On January 31, there were 55 new confirmed cases and 2 new discharged cases. Among the newly confirmed cases, 11 were in Changsha, 5 in Hengyang, 1 in Zhuzhou, 1 in Xiangtan, 7 in Shaoyang, 8 in Yueyang, 7 in Changde, 3 in Yiyang, and 2 in Chenzhou., 2 cases in Yongzhou City, 3 cases in Huaihua City, 4 cases in Loudi City, and 1 case in Xiangxi Autonomous Prefecture; among the new severe cases, 1 case was in Changsha City, 1 case in Hengyang City, 1 case in Xiangtan City, 1 case in Yueyang City, and 1 case in Changde City, 1 case in Yiyang City, 1 case in Yongzhou City, 2 cases in Huaihua City, 1 case in Xiangxi Autonomous Prefecture; among the newly discharged cases, 1 case in Changsha City and 1 case in Chenzhou City.

===2021===
On January 7, Hunan Province reported 1 new confirmed case of novel coronavirus pneumonia (an asymptomatic infected person imported from abroad became a confirmed case).

On January 15, Hunan Province reported 1 new confirmed case of novel coronavirus pneumonia (an asymptomatic infected person imported from abroad became a confirmed case).

On January 16, Hunan Province reported 1 new confirmed case of novel coronavirus pneumonia an asymptomatic infected person imported from abroad became a confirmed case).

On January 17, Hunan Province reported 2 new confirmed cases of novel coronavirus pneumonia (both asymptomatic infections imported from abroad were converted to confirmed cases).

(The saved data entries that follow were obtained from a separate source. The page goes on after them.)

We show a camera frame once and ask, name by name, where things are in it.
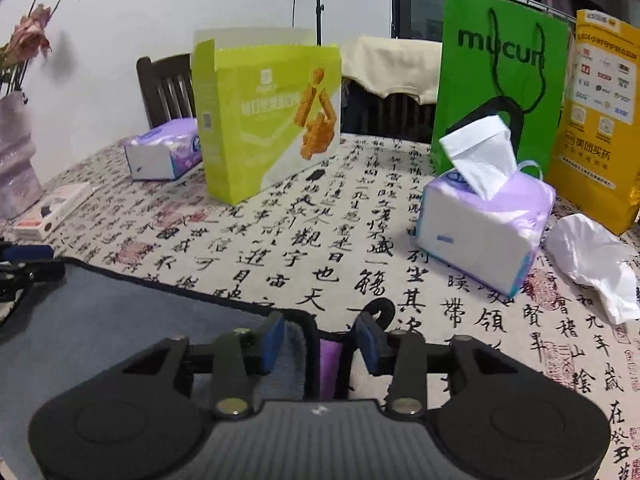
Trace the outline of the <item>purple and grey towel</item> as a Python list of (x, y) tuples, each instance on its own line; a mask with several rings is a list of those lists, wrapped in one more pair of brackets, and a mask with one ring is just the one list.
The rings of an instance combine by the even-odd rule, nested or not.
[(57, 281), (33, 284), (1, 322), (1, 421), (41, 404), (157, 341), (175, 335), (205, 344), (271, 313), (63, 259)]

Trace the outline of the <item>white flat phone box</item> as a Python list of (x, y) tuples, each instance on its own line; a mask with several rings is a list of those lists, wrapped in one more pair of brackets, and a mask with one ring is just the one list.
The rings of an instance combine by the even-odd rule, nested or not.
[(93, 194), (90, 182), (68, 184), (49, 192), (13, 226), (17, 240), (42, 242)]

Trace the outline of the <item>pink speckled ceramic vase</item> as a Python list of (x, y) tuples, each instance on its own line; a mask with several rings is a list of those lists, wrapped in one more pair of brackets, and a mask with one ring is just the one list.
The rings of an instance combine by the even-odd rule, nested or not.
[(41, 183), (32, 166), (36, 146), (23, 92), (13, 91), (1, 99), (0, 134), (1, 218), (10, 220), (42, 196)]

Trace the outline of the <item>calligraphy print tablecloth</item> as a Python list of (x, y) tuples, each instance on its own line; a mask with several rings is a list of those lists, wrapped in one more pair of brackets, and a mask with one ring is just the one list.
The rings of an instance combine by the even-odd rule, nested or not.
[(54, 179), (96, 190), (51, 235), (56, 251), (184, 290), (310, 313), (347, 330), (369, 300), (396, 304), (395, 325), (442, 342), (480, 338), (596, 402), (612, 428), (603, 479), (639, 474), (639, 326), (611, 325), (594, 292), (539, 254), (504, 298), (416, 247), (431, 179), (428, 147), (343, 136), (337, 155), (238, 206), (215, 203), (201, 169), (136, 182), (118, 145)]

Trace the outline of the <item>right purple tissue pack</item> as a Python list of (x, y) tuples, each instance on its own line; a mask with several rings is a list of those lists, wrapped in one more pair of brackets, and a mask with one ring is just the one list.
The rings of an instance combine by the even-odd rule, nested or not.
[(555, 201), (536, 162), (517, 162), (511, 130), (497, 115), (443, 136), (454, 168), (425, 185), (416, 244), (507, 297), (535, 260)]

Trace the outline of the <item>purple tissue pack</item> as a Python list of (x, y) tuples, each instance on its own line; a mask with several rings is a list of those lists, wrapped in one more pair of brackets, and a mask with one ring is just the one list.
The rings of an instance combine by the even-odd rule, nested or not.
[(135, 181), (175, 181), (202, 162), (198, 122), (170, 120), (126, 141), (124, 150)]
[(497, 115), (443, 136), (454, 168), (425, 185), (416, 244), (507, 297), (535, 260), (555, 201), (536, 162), (517, 162), (511, 130)]

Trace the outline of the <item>left purple tissue pack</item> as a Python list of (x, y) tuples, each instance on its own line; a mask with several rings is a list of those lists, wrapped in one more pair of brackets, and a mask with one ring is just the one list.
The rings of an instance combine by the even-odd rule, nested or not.
[(198, 122), (170, 120), (126, 141), (124, 150), (135, 181), (175, 181), (202, 162)]

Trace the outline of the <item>dried pink roses bouquet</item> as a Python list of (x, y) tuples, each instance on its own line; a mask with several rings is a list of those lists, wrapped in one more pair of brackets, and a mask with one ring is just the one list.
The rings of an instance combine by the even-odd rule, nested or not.
[(63, 0), (45, 6), (32, 0), (27, 13), (14, 26), (9, 40), (1, 46), (1, 95), (8, 96), (23, 90), (29, 62), (42, 55), (46, 58), (51, 44), (46, 34), (52, 16)]

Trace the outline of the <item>crumpled white tissue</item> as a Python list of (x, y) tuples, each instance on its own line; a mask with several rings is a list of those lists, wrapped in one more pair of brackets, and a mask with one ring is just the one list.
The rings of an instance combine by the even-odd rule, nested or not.
[(595, 289), (608, 320), (638, 321), (639, 279), (631, 267), (638, 252), (584, 214), (563, 217), (548, 232), (544, 248), (574, 283)]

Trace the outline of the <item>dark wooden chair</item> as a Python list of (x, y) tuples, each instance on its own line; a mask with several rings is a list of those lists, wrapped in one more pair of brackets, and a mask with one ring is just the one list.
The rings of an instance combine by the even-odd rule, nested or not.
[(151, 128), (173, 119), (196, 117), (189, 53), (156, 61), (144, 56), (137, 60), (136, 70)]

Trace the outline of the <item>lime green snack box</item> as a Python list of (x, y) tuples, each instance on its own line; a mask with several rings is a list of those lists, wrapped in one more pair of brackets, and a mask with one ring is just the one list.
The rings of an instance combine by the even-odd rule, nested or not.
[(340, 145), (342, 59), (314, 31), (195, 32), (192, 88), (210, 196), (236, 205), (320, 164)]

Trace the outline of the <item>yellow paper bag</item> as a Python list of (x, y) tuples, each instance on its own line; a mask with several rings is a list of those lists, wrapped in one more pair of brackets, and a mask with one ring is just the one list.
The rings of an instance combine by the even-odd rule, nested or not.
[(572, 79), (548, 182), (616, 235), (639, 212), (639, 29), (579, 10)]

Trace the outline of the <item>cream cloth over chair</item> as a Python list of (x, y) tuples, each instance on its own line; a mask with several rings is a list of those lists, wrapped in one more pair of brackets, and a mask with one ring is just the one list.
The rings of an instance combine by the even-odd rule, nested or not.
[(379, 98), (405, 94), (419, 105), (437, 103), (441, 42), (360, 36), (340, 50), (343, 76)]

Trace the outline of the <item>green mucun paper bag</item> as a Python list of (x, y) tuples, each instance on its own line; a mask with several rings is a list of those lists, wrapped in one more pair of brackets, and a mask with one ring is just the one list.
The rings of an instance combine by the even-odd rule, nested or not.
[(436, 174), (452, 168), (439, 140), (484, 116), (511, 130), (518, 162), (551, 162), (563, 105), (570, 25), (508, 0), (445, 0), (432, 136)]

On January 22, Hunan Province reported 1 new confirmed case of novel coronavirus pneumonia (imported from abroad).

On January 25, Hunan Province reported 1 new confirmed case of novel coronavirus pneumonia (imported from abroad).

On January 28, Hunan Province reported 1 new confirmed case of novel coronavirus pneumonia (an asymptomatic infected person imported from abroad turned into a confirmed case).

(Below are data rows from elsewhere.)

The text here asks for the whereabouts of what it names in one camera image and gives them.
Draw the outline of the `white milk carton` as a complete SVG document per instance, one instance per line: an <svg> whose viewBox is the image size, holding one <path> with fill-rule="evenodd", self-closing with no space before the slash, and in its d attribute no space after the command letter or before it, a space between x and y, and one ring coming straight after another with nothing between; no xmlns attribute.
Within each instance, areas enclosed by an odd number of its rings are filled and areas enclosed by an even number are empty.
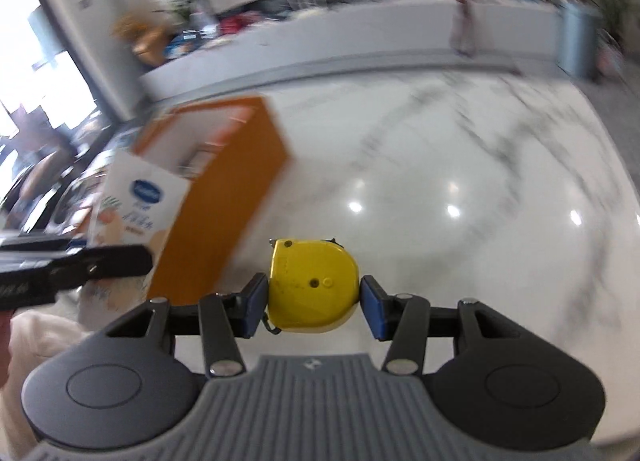
<svg viewBox="0 0 640 461"><path fill-rule="evenodd" d="M91 213L89 244L142 244L160 260L191 182L130 154L115 152ZM146 299L152 273L91 281L79 292L79 318L113 319Z"/></svg>

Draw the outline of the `yellow tape measure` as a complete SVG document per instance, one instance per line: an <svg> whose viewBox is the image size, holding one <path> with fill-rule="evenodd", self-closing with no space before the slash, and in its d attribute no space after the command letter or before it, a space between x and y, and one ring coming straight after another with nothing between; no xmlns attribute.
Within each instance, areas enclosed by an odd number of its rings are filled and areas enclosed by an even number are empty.
<svg viewBox="0 0 640 461"><path fill-rule="evenodd" d="M359 301L359 267L335 240L283 238L272 243L268 322L296 333L331 331Z"/></svg>

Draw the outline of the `orange storage box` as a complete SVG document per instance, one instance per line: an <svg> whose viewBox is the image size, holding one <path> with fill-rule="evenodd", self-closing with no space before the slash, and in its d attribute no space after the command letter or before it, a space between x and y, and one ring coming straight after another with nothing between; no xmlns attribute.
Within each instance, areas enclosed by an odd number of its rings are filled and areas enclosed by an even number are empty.
<svg viewBox="0 0 640 461"><path fill-rule="evenodd" d="M190 181L156 261L150 299L194 304L217 290L244 230L290 158L260 95L172 108L146 125L132 151L177 174L203 144L214 146L214 156Z"/></svg>

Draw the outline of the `gold vase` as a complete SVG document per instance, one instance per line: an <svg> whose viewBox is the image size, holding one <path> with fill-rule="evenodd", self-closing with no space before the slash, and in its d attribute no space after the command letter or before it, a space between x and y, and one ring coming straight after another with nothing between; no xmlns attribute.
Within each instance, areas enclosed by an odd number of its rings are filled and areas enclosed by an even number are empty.
<svg viewBox="0 0 640 461"><path fill-rule="evenodd" d="M134 54L147 66L159 67L166 62L164 51L170 41L170 33L162 26L146 29L134 42Z"/></svg>

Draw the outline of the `brown tripod stand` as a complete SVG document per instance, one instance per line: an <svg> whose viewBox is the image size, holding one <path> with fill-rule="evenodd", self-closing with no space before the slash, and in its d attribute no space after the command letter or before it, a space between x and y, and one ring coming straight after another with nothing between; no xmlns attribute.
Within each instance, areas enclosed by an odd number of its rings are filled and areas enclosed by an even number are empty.
<svg viewBox="0 0 640 461"><path fill-rule="evenodd" d="M452 18L449 46L458 55L473 58L476 55L475 19L471 0L454 0L456 11Z"/></svg>

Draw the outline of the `grey blue trash bin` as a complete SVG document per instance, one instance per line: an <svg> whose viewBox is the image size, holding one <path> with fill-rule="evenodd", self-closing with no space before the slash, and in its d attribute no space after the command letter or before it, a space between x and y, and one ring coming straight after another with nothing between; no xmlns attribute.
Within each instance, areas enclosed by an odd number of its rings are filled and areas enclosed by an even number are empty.
<svg viewBox="0 0 640 461"><path fill-rule="evenodd" d="M592 79L597 69L600 10L584 3L565 3L560 15L556 63L571 78Z"/></svg>

On January 29, Hunan Province reported 2 new confirmed cases of novel coronavirus pneumonia (both asymptomatic infections imported from abroad were converted to confirmed cases).

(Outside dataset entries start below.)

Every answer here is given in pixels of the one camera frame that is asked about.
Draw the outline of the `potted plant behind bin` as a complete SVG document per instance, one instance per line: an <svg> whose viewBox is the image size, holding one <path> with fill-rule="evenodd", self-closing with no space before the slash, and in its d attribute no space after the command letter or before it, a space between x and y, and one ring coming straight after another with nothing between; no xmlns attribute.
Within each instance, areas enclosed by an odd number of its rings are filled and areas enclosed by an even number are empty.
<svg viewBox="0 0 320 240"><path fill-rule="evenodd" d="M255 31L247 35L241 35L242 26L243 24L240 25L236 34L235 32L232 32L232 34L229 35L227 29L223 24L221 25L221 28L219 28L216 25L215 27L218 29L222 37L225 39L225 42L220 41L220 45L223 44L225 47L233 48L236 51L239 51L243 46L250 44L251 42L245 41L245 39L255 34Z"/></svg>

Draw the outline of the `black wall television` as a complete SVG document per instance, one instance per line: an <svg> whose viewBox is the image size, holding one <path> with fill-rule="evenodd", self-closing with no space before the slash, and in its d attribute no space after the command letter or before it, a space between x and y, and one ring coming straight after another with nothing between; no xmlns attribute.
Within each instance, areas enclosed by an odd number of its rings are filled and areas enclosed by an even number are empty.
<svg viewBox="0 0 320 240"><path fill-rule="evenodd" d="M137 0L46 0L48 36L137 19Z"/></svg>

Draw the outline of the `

On January 31, Hunan Province reported 1 new confirmed case of novel coronavirus pneumonia (an asymptomatic infected person imported from abroad turned into a confirmed case).

===2022===
On January 3, Hunan Province reported 1 new confirmed case of novel coronavirus pneumonia (imported from abroad, converted from an asymptomatic infection to a confirmed case).

On January 6, Hunan Province reported 2 new confirmed cases of novel coronavirus pneumonia (both imported from abroad).

On January 7, Hunan Province reported 3 new confirmed cases of novel coronavirus pneumonia (all imported from abroad, and converted from asymptomatic infections to confirmed cases).

On January 9, Hunan Province reported 1 new confirmed case of novel coronavirus pneumonia (an asymptomatic infected person imported from abroad was converted to a confirmed case).

On January 17, Hunan Province reported 1 new confirmed case of novel coronavirus pneumonia (an asymptomatic infected person imported from abroad was converted to a confirmed case).